**Directions for this task:** Starting with the line that contains "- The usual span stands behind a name" and stopping after the line that contains "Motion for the", return each line below exactly as written, with no others.
═══
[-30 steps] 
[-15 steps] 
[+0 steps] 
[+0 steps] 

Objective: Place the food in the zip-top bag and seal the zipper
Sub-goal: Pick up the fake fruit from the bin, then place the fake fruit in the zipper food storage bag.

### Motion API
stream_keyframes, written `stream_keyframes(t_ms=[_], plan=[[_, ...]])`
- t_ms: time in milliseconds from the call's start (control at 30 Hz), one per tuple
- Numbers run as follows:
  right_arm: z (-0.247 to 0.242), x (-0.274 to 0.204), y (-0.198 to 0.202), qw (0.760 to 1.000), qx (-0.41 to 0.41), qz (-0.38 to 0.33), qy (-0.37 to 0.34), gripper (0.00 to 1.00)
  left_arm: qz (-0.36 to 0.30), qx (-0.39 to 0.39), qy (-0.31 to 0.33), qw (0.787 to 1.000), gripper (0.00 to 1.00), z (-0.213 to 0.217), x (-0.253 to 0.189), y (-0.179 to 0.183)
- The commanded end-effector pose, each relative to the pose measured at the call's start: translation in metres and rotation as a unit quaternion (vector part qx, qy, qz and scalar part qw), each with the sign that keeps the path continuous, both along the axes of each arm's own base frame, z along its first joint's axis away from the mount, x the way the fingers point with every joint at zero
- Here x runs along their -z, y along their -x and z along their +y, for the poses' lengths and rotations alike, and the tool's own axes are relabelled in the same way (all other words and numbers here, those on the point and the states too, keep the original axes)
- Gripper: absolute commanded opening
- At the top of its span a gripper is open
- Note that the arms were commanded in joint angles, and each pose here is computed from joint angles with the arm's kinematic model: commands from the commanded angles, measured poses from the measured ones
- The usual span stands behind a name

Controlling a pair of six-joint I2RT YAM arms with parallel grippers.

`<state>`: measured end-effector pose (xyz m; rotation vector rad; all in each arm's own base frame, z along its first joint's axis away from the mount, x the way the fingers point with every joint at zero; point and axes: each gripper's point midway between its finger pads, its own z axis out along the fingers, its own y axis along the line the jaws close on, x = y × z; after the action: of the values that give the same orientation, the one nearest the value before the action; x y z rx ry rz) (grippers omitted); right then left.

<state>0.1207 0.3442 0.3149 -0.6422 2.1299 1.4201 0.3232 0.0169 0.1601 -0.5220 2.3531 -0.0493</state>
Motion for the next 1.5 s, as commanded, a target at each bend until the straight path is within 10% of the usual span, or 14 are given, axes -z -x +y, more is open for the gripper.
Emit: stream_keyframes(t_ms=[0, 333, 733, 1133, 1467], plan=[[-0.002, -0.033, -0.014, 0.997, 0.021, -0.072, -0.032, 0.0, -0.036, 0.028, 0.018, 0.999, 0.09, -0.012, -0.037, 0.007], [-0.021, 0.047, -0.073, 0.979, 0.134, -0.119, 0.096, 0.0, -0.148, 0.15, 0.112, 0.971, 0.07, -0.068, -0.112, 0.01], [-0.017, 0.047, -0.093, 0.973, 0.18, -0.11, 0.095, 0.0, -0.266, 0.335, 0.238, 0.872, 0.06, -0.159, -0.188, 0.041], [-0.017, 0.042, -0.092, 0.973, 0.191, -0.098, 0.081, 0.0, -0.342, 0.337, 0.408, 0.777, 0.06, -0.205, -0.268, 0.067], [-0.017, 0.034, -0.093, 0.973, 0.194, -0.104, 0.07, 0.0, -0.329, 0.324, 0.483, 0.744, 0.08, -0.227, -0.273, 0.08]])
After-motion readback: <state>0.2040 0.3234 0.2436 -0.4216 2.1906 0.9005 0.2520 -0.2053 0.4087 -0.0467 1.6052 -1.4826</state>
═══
**Answer box:**
- The usual span stands behind a name

Controlling a pair of six-joint I2RT YAM arms with parallel grippers.

`<state>`: measured end-effector pose (xyz m; rotation vector rad; all in each arm's own base frame, z along its first joint's axis away from the mount, x the way the fingers point with every joint at zero; point and axes: each gripper's point midway between its finger pads, its own z axis out along the fingers, its own y axis along the line the jaws close on, x = y × z; after the action: of the values that give the same orientation, the one nearest the value before the action; x y z rx ry rz) (grippers omitted); right then left.

<state>0.1207 0.3442 0.3149 -0.6422 2.1299 1.4201 0.3232 0.0169 0.1601 -0.5220 2.3531 -0.0493</state>
Motion for the next 1.5 s, as commanded, a target at each bend until the straight path is within 10% of the usual span, or 14 are given, axes -z -x +y, more is open for the gripper.

The exercise calls for nothing more.